* [WORK REQUEST]
Write out, exactly and only, the lines that run from the top of the records to the line with "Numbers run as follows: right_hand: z". Include both ends; exclude pictures.

Items from a dataset:

◆ ◆ ◆ ◆ ◆

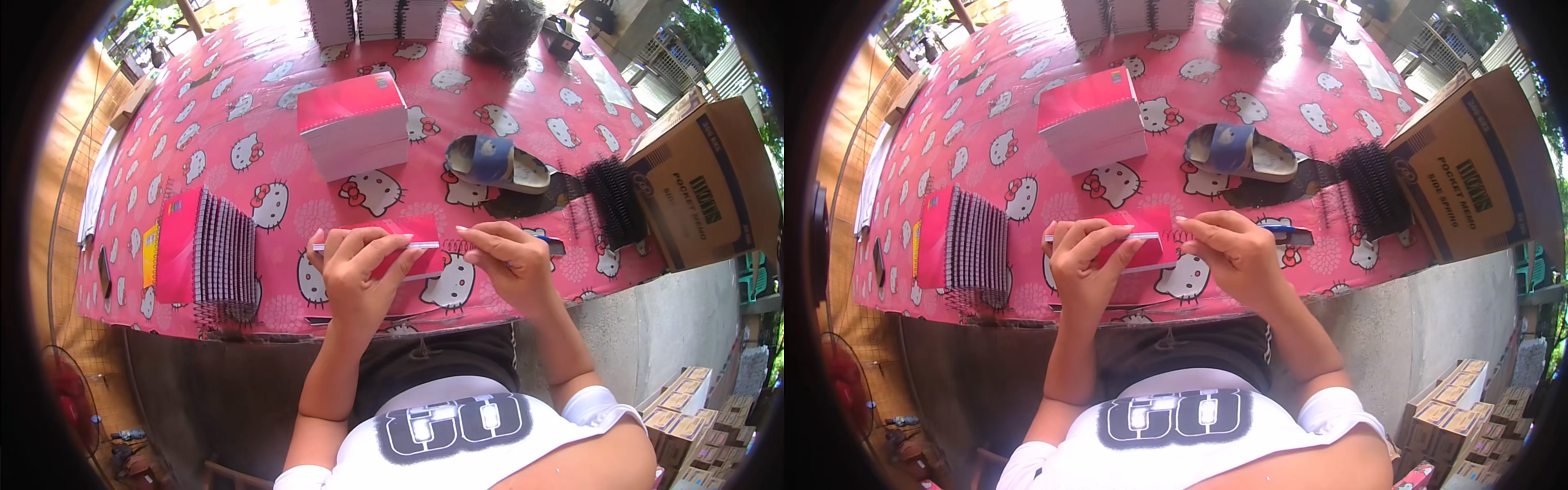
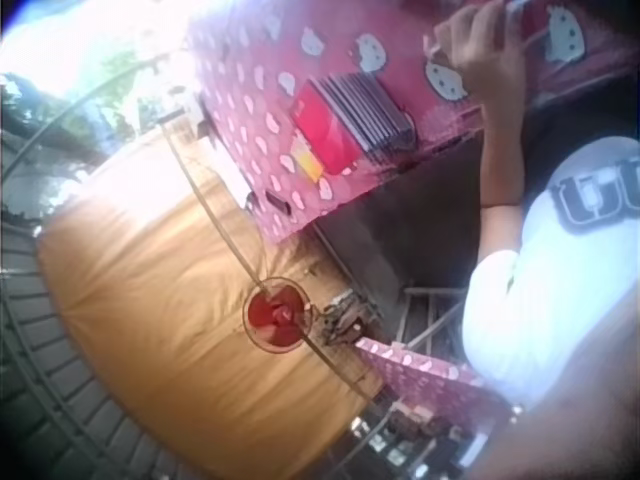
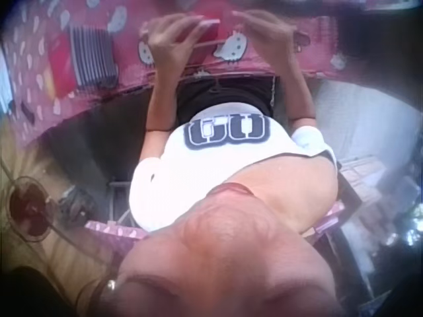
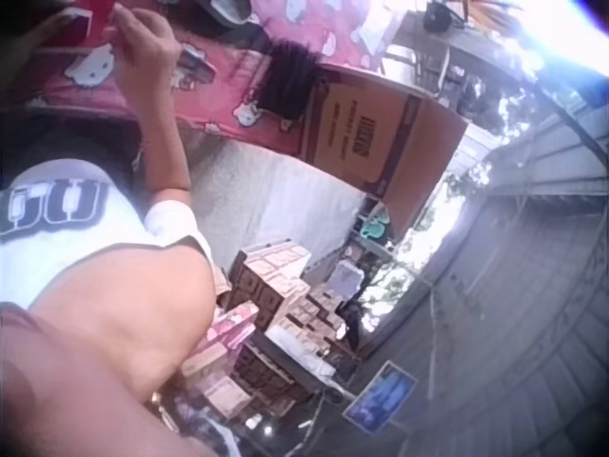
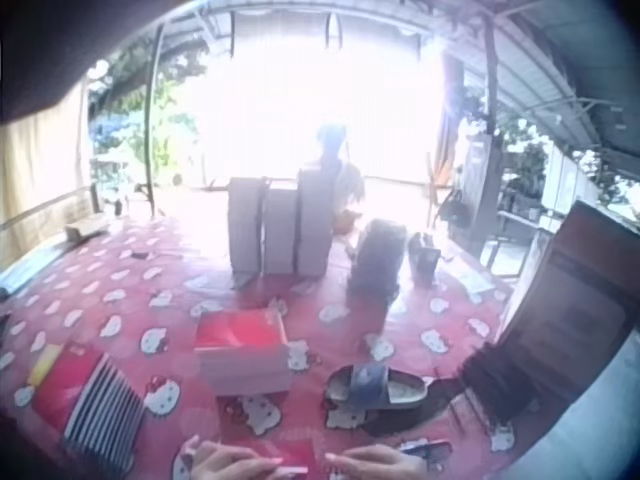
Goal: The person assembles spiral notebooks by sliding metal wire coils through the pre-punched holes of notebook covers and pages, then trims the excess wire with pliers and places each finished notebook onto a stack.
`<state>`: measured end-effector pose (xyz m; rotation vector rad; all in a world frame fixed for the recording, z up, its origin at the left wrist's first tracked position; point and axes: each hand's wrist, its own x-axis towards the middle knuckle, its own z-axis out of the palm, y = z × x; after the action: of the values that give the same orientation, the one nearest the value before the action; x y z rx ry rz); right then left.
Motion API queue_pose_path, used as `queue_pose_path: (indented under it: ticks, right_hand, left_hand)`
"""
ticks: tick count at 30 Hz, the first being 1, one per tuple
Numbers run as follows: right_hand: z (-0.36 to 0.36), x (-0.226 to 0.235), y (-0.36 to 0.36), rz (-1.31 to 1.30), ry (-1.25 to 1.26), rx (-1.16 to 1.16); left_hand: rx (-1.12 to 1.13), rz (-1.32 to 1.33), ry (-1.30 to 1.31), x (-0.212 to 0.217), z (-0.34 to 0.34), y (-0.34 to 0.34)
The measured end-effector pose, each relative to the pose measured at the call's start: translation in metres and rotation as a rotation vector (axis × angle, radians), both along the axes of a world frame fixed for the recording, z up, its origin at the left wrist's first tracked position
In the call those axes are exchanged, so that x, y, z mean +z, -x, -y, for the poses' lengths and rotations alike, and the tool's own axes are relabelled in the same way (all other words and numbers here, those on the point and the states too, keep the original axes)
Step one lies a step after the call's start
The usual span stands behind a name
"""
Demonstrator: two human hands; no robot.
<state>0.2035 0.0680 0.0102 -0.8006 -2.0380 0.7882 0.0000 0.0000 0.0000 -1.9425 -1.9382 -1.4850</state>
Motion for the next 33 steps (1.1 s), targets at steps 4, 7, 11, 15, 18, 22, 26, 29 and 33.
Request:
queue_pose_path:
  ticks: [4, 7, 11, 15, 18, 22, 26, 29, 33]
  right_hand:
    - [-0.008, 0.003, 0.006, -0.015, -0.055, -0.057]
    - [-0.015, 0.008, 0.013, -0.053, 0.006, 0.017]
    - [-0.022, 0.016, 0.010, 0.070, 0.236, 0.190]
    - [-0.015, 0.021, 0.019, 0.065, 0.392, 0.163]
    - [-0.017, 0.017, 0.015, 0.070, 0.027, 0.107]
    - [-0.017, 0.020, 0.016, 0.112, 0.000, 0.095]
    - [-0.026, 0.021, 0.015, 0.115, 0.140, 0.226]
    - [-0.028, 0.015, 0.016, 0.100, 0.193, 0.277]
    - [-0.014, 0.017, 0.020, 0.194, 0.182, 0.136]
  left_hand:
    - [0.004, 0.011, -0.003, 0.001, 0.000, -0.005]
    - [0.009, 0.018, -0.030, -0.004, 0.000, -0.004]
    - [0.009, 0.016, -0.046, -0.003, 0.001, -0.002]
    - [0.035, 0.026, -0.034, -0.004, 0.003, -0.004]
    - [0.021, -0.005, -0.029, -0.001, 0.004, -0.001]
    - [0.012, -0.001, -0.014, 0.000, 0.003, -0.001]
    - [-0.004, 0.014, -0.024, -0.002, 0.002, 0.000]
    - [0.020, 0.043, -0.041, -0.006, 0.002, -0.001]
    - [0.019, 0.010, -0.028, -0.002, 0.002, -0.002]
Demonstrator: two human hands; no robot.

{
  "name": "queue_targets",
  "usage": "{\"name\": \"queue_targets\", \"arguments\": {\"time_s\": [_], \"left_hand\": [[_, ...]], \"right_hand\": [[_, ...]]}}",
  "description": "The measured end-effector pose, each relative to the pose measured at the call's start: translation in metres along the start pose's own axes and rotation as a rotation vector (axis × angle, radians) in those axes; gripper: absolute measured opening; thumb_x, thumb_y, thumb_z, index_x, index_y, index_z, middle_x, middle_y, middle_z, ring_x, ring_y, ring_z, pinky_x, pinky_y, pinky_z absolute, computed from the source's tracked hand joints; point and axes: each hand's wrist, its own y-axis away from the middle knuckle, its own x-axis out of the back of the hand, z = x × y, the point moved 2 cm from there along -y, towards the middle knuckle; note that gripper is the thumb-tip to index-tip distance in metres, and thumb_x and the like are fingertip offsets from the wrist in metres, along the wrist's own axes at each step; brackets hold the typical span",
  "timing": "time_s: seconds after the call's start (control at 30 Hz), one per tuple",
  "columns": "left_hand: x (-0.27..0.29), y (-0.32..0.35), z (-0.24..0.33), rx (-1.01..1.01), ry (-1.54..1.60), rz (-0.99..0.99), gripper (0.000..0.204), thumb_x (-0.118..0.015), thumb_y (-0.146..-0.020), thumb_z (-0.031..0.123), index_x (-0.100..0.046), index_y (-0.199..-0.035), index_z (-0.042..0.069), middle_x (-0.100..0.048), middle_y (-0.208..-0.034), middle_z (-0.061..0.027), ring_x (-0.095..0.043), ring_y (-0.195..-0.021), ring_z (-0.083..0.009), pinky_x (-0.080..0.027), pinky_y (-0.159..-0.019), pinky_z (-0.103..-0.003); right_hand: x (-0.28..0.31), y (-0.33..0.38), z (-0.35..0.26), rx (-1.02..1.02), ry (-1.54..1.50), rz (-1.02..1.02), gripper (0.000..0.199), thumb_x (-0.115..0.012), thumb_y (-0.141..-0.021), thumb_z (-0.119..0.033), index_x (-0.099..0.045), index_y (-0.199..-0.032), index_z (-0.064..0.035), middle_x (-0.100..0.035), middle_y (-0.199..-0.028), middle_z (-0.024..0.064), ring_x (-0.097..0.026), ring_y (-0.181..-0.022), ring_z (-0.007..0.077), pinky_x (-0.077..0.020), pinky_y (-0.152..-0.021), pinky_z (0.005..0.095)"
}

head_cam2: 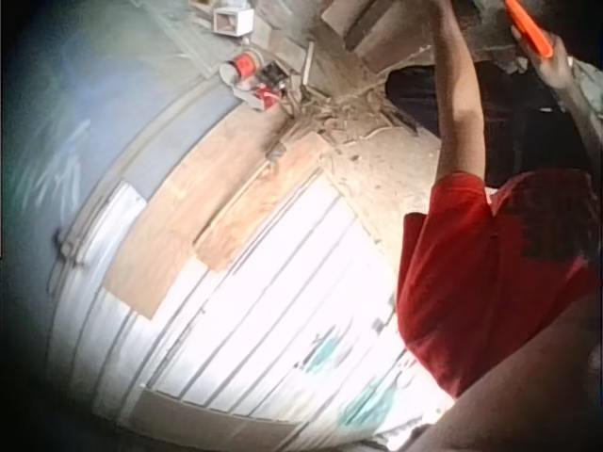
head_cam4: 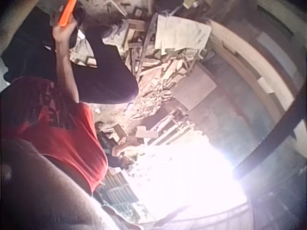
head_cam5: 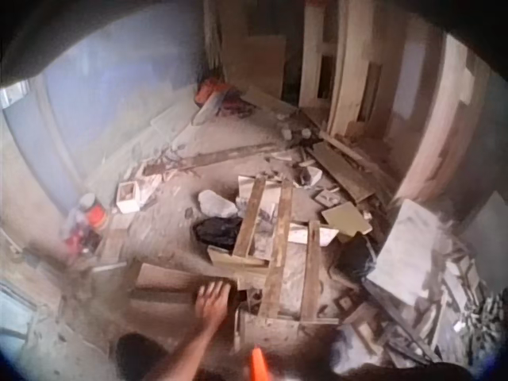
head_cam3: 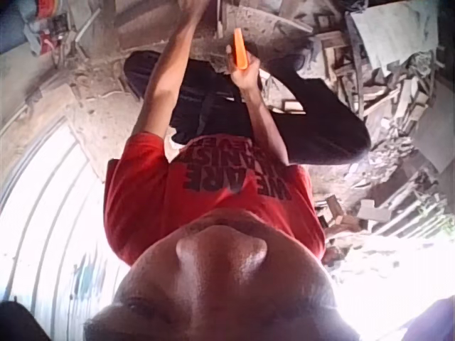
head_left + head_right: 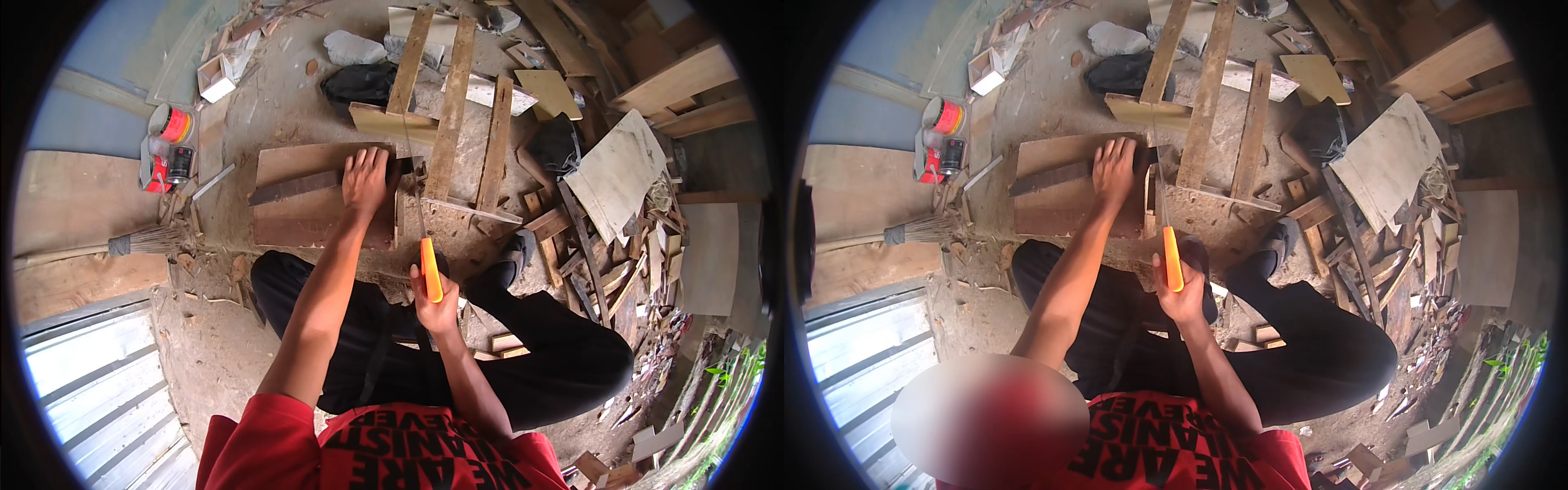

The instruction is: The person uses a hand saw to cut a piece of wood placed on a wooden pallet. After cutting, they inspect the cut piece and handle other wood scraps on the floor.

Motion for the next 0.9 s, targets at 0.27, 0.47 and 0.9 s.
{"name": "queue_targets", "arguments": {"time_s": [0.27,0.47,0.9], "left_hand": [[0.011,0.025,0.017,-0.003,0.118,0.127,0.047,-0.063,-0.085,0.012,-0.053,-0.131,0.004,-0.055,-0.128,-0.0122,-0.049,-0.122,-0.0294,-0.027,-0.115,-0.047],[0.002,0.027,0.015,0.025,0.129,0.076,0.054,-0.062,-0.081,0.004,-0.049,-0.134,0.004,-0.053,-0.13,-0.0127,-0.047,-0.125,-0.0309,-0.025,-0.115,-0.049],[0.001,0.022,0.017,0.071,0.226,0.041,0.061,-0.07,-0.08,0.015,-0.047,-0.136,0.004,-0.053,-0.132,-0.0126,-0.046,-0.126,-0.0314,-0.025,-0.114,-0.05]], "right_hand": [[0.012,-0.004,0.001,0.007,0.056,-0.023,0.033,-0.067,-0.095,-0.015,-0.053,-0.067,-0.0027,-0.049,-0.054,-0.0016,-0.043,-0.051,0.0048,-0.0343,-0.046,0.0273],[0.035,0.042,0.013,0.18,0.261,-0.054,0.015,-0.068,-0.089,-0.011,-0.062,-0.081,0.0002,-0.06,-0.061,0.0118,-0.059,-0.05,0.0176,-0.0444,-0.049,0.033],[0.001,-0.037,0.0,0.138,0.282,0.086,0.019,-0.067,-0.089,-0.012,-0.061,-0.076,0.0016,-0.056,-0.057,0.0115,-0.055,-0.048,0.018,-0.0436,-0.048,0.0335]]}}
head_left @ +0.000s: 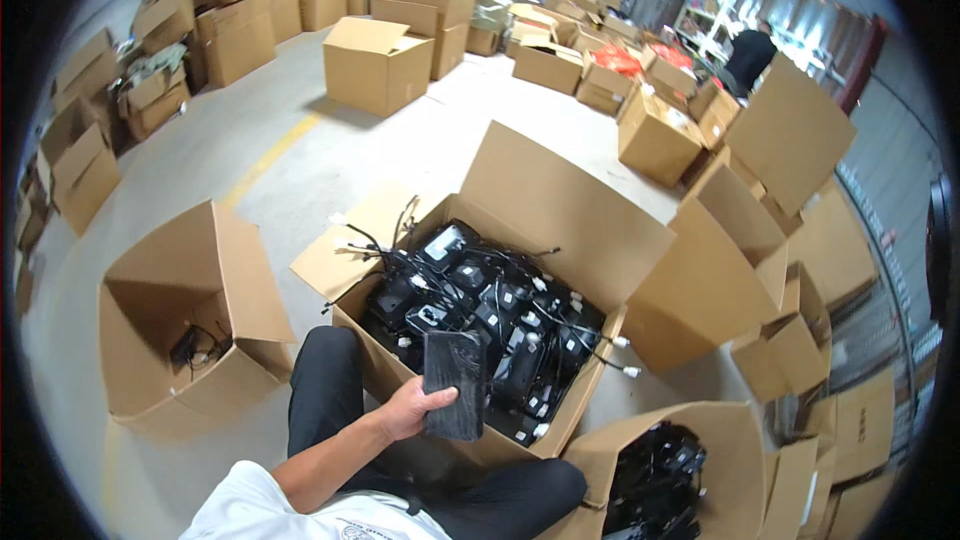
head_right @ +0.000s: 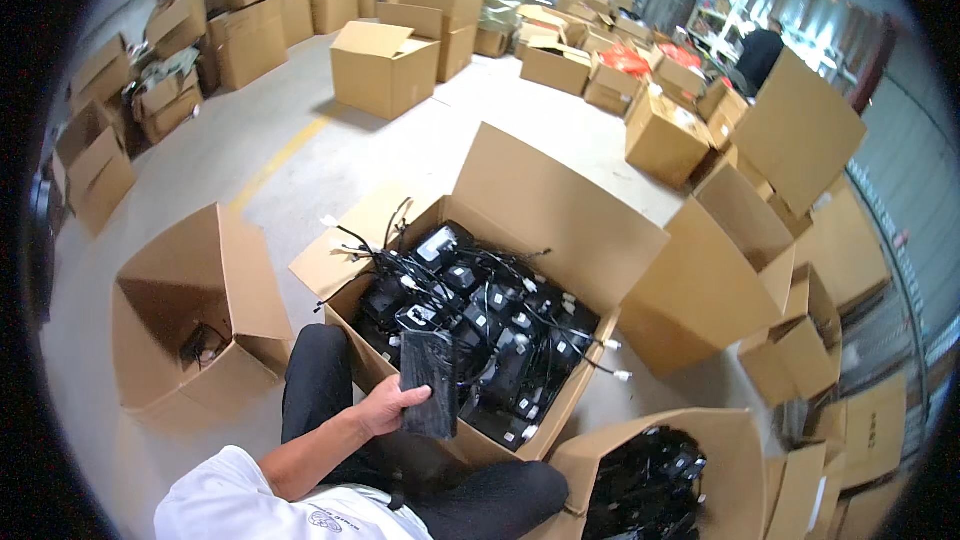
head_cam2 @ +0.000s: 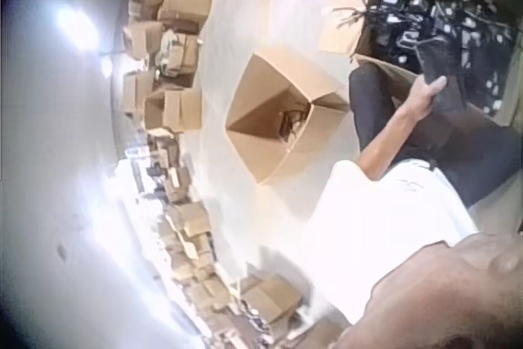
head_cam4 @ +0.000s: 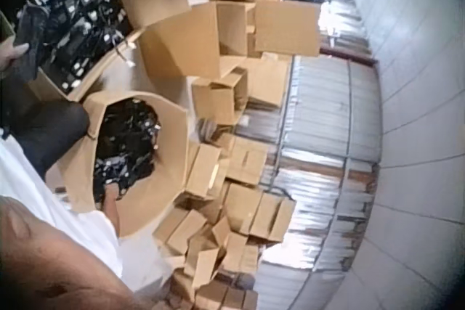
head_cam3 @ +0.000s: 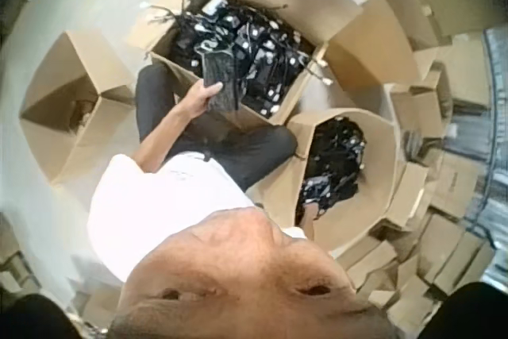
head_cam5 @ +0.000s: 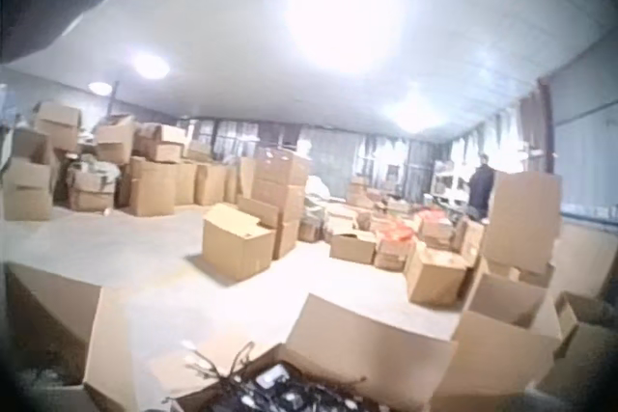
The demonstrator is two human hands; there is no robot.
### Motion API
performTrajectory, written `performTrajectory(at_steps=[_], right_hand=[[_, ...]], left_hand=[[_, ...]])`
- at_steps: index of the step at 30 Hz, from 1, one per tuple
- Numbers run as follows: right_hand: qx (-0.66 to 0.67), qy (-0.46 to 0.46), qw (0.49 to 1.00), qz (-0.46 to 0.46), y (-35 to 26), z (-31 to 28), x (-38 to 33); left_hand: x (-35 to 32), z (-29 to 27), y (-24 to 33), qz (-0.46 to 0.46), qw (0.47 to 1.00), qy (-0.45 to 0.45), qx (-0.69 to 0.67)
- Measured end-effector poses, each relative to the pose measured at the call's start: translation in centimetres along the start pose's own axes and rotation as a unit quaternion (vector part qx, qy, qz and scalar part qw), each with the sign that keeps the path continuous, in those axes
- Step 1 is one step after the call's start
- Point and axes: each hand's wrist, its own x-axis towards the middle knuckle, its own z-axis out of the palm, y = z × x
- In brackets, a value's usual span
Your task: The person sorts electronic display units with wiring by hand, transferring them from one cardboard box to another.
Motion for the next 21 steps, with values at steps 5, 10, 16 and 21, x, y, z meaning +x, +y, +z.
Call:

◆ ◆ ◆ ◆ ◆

* [PROBLEM SOLUTION]
Goal: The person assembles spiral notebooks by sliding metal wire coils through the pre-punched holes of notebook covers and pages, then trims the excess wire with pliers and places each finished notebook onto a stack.
`<state>`: measured end-effector pose (xyz m; rotation vector rad; all in a world frame fixed for the recording, z up, its origin at the left wrist's first tracked position; point and axes: each hand's wrist, its own x-axis towards the middle knuckle, its own z-axis out of the palm, y = z × x; after the action: of the values that give the same orientation, the one nearest the value before the action; x y z rx ry rz); right then left.
Motion API queue_pose_path, used as `queue_pose_path: (indented under it: ticks, right_hand, left_hand)`
"""
ticks: tick count at 30 Hz, the first being 1, one per tuple
Numbers run as follows: right_hand: z (-0.36 to 0.36), x (-0.226 to 0.235), y (-0.36 to 0.36), rz (-1.31 to 1.30), ry (-1.25 to 1.26), rx (-1.16 to 1.16); left_hand: rx (-1.12 to 1.13), rz (-1.32 to 1.33), ry (-1.30 to 1.31), x (-0.212 to 0.217), z (-0.34 to 0.34), y (-0.34 to 0.34)

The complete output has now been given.